Carolina Chávez Rodríguez
El ajolote mexicano es un recordatorio incómodo de que la naturaleza tiene formas de resistencia que aún no entendemos. Originario del Valle de México y confinado hoy a los canales que sobreviven en Xochimilco, este anfibio contradice la lógica biológica con una facilidad inquietante. Nunca abandona sus rasgos juveniles, regenera órganos completos y alcanza la madurez sin necesidad de transformarse. Una especie diseñada para desafiar la cronología. Sí, un ser así no podría dejar de ser mágico.
Para los antiguos nahuas fue axolotl, criatura vinculada a Xólotl, dios de la muerte y de las rutas inciertas. Quizá por eso su figura ha atravesado siglos con una mezcla de asombro y malentendidos. Apreciado como alimento, remedio, símbolo ritual y, finalmente, curiosidad comercial, el ajolote ha sostenido lo que puede mientras su hábitat se desmorona.
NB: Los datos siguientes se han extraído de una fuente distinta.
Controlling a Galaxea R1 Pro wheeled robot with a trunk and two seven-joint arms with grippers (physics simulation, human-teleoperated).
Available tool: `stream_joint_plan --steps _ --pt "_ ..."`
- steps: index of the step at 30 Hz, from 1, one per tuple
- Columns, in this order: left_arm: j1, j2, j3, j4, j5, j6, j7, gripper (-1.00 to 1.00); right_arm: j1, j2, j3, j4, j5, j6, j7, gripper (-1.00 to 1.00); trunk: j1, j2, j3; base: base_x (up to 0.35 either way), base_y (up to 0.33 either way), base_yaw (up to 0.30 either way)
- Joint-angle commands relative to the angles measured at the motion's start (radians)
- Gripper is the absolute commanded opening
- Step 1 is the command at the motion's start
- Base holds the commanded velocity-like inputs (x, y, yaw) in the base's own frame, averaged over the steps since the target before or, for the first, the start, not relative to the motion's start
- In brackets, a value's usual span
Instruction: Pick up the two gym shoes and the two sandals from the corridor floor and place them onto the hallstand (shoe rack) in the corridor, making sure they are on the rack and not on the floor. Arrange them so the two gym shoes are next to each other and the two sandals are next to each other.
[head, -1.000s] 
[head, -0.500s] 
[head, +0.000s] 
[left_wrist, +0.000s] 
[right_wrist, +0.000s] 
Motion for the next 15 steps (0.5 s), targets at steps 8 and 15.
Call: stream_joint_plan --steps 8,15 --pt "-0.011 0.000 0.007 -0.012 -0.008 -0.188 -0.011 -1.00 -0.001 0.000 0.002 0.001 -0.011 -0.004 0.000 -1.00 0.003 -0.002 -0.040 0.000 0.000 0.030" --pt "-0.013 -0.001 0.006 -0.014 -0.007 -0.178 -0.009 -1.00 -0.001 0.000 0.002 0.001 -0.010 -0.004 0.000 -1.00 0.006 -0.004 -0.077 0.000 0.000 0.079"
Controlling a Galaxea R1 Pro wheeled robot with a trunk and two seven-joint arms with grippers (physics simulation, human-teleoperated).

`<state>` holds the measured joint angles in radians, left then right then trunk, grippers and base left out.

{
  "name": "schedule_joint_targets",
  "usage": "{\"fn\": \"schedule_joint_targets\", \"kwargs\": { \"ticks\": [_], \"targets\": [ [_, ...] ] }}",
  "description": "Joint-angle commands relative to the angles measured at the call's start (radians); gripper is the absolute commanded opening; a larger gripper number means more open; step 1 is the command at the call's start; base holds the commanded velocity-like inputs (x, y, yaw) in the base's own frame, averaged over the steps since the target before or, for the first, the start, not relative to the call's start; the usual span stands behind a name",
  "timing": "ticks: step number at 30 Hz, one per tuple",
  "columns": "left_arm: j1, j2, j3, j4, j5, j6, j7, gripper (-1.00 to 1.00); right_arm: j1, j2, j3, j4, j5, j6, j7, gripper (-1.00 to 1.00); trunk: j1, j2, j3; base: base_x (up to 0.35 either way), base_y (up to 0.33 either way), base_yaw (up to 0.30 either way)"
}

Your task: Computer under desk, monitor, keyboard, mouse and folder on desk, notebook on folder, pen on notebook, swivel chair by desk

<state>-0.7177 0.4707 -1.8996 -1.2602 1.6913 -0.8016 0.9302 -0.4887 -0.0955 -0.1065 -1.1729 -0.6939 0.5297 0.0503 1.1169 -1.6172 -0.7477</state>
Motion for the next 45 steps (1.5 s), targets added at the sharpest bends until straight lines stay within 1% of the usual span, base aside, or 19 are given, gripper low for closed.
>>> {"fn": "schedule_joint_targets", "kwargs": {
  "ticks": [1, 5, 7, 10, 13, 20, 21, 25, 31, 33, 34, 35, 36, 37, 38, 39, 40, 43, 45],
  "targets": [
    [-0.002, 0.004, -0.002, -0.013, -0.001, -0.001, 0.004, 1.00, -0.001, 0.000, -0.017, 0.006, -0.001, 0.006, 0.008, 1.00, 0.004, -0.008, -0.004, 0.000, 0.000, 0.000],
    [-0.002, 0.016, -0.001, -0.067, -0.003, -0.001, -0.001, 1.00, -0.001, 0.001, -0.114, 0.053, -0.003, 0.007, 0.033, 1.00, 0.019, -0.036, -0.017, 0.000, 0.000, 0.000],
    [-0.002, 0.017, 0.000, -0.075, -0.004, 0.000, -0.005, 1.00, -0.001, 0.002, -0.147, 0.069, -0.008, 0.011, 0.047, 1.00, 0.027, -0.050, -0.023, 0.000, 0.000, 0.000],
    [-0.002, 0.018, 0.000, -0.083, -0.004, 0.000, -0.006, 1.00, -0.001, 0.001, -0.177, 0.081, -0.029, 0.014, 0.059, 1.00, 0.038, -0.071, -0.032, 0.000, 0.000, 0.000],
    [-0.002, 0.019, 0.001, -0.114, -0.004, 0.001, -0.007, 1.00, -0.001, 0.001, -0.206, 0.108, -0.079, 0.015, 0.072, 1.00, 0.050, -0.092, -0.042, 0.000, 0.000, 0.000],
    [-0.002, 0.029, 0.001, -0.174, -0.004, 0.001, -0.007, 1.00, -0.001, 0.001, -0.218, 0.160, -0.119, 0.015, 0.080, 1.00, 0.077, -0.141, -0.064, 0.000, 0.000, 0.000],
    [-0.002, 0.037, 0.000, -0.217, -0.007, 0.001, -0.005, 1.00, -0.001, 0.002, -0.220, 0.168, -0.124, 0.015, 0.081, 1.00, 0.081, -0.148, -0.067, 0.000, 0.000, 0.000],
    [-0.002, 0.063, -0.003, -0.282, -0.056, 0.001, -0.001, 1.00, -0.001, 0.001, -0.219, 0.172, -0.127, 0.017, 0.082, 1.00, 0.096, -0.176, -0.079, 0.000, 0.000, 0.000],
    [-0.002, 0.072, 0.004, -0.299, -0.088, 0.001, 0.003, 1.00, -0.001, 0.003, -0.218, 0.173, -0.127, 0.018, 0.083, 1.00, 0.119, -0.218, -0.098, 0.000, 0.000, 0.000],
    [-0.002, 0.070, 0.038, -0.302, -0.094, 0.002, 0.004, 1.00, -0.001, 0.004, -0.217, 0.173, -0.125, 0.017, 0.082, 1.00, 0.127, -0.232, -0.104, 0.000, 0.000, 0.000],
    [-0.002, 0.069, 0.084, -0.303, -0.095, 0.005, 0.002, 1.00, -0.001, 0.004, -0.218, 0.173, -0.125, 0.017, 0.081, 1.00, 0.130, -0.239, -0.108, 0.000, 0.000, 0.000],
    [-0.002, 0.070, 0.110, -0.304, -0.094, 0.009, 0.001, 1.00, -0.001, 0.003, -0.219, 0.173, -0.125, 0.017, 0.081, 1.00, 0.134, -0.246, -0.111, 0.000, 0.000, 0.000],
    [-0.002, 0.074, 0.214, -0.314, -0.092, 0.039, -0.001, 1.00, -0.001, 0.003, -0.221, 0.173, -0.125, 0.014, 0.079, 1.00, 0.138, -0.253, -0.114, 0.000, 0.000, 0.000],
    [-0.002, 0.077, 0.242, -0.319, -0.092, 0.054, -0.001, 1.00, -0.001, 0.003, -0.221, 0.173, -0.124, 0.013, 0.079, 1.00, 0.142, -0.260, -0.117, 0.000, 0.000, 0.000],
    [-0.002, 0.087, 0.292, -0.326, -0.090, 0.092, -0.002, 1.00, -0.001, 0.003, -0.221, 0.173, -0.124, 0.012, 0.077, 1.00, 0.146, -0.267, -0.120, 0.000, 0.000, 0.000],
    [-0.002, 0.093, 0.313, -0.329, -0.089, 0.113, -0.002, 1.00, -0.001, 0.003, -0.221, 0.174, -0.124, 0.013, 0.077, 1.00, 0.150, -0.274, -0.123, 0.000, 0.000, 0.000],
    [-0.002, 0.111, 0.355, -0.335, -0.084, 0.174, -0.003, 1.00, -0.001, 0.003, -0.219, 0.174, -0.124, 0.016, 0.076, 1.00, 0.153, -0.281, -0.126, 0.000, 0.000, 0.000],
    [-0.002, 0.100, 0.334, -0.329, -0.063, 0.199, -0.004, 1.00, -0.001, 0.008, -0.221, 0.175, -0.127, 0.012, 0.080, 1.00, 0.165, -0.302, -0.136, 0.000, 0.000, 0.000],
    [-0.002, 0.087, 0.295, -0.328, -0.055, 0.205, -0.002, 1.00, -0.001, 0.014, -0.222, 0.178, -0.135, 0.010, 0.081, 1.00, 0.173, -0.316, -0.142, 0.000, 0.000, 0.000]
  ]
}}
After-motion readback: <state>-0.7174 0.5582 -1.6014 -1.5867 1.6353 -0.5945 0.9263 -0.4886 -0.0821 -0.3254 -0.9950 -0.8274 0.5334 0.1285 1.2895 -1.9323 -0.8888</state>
Su historia reciente es menos mística. La contaminación, la tala, la urbanización descontrolada y la introducción de especies ajenas como la tilapia africana lo han colocado en peligro crítico. Y, aun así, sigue ahí, moviéndose como si nada, consumiendo pequeños peces y moluscos mientras la ciudad celebra su imagen sin comprender que cada día es un poco más raro encontrarlo.
Los programas de conservación —desde el Plan de Rescate Ecológico de Xochimilco hasta las iniciativas de CONABIO y proyectos comunitarios— buscan revertir décadas de depredación. Sin embargo, el riesgo permanece. El ajolote se ha convertido en un ícono cultural, pero continúa siendo una especie amenazada cuyo destino depende de la restauración de su entorno, no de la nostalgia.
Lo que conmueve del ajolote no es solo su capacidad regenerativa, sino su vulnerabilidad. Un animal que puede rehacer un brazo entero no puede rehacer un lago. Su supervivencia no depende de su biología prodigiosa, sino de la atención humana que históricamente ha llegado tarde.
Quizá por eso se ha vuelto una criatura inevitable en nuestro imaginario. El ajolote simboliza algo más profundo; la belleza de lo que persiste y la fragilidad de lo que estamos dejando ir. Una metáfora viva de un país que celebra símbolos mientras arriesga su desaparición.